• Exercise requirements
Report all lines in the records that hold the string "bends".
╭─ Supplied records
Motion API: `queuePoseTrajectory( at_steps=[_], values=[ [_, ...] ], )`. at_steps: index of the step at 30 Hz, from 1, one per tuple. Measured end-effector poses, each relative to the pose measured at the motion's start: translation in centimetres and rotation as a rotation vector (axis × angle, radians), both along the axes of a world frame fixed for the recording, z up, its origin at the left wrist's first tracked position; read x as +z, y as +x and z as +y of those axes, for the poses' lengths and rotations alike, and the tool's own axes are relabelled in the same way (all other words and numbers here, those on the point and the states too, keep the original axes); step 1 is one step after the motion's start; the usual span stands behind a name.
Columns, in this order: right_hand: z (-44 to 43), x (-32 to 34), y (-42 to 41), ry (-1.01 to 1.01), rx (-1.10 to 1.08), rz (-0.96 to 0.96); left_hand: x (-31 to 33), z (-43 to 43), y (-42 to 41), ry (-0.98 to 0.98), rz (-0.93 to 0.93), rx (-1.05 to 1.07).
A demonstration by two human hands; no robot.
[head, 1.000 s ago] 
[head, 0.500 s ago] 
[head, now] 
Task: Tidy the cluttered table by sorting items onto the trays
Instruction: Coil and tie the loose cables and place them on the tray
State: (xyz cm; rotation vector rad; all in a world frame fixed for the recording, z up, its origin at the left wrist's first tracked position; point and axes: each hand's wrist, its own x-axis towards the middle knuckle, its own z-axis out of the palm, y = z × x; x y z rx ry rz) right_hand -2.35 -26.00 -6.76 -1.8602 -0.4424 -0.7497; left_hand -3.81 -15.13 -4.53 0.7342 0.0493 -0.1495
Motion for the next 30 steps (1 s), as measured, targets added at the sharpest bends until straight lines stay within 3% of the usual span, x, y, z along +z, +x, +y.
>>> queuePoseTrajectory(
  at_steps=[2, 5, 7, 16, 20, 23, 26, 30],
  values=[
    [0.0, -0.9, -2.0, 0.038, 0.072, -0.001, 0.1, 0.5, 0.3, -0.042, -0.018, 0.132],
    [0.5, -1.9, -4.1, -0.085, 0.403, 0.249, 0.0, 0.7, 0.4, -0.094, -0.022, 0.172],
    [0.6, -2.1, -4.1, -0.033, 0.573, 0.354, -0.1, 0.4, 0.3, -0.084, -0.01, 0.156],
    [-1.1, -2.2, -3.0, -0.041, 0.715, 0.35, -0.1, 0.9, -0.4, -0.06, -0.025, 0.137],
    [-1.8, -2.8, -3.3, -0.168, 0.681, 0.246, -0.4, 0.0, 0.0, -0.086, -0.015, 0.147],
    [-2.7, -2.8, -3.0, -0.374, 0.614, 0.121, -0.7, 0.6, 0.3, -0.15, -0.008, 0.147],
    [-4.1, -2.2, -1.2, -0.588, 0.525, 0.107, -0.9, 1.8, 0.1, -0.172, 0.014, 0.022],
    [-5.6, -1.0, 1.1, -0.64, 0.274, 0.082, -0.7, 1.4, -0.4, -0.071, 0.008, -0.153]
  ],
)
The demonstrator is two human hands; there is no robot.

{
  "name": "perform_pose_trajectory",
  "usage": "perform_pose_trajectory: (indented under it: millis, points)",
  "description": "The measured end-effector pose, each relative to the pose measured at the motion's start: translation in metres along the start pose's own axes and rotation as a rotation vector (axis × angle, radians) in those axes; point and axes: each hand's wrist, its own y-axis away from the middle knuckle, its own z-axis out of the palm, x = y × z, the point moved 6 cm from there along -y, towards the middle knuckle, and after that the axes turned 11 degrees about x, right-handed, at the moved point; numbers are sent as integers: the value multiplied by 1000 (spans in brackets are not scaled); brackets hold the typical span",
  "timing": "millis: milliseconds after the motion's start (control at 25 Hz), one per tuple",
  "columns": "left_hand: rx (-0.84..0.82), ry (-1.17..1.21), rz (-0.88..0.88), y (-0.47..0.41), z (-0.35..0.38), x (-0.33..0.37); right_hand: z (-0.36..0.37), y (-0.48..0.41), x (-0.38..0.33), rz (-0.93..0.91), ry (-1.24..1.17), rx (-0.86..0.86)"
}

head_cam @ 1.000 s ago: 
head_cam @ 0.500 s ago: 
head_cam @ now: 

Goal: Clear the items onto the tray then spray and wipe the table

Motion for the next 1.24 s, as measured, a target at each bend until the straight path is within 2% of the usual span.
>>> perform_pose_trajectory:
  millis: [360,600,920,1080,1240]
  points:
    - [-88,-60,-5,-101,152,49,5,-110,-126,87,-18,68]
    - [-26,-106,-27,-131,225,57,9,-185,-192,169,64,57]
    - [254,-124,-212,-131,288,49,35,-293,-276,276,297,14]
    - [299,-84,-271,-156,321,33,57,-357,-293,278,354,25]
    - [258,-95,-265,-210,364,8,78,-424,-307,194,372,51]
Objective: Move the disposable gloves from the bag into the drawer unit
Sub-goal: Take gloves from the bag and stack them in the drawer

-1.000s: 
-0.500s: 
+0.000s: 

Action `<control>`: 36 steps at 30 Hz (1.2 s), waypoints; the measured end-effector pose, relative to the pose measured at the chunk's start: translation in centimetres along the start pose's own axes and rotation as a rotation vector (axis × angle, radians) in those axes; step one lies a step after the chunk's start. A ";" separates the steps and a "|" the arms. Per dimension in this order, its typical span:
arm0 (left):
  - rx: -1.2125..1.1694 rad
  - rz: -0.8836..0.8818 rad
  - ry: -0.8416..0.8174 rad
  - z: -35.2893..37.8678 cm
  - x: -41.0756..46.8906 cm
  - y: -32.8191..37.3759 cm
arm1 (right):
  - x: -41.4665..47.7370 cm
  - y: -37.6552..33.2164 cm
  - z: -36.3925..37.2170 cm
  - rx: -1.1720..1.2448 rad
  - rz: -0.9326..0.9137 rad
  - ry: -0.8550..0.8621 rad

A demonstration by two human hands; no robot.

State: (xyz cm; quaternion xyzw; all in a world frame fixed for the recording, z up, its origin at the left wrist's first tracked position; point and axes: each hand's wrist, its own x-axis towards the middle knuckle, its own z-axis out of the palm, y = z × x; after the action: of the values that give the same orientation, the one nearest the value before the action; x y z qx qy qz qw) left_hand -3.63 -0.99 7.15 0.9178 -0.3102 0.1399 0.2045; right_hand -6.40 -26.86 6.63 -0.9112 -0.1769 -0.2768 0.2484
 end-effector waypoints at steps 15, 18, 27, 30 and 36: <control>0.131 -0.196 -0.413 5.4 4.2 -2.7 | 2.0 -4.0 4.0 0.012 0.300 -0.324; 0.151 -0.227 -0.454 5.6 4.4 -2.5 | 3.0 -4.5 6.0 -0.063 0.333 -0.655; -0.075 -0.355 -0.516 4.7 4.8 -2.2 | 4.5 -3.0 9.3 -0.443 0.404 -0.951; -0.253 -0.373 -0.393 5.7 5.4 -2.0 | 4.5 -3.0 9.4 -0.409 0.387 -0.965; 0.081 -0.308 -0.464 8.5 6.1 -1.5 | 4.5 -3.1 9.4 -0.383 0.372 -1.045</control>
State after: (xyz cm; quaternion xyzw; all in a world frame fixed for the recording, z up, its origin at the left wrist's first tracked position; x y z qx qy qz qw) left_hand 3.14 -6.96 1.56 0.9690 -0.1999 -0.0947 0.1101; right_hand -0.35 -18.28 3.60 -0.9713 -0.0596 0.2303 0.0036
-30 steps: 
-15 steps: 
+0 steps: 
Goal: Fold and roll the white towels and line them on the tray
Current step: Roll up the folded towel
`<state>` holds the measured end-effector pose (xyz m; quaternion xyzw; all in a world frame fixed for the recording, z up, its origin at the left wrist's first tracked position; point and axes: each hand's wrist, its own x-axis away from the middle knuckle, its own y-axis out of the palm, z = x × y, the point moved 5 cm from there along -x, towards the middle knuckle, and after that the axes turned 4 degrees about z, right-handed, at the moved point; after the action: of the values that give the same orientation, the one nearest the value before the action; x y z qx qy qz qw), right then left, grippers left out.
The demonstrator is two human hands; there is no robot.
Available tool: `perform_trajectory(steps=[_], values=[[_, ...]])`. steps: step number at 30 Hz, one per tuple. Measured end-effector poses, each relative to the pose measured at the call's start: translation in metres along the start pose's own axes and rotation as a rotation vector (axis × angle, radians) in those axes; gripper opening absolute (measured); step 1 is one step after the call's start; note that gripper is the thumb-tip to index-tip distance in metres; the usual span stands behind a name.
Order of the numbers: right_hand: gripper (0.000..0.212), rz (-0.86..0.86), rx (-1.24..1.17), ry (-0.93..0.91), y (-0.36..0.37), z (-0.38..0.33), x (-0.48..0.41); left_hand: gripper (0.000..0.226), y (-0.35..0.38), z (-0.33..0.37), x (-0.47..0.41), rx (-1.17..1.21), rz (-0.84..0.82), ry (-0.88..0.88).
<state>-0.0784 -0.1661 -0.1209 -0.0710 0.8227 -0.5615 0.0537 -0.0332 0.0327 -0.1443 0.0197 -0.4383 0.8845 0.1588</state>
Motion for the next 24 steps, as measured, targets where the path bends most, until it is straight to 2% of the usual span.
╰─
• Reply to the exercise
Motion for the next 30 steps (1 s), as measured, targets added at the sharpest bends until straight lines stay within 3% of the usual span, x, y, z along +z, +x, +y.
Motion for the next 24 steps, as measured, targets where the path bends most, until it is straight to 2% of the usual span.

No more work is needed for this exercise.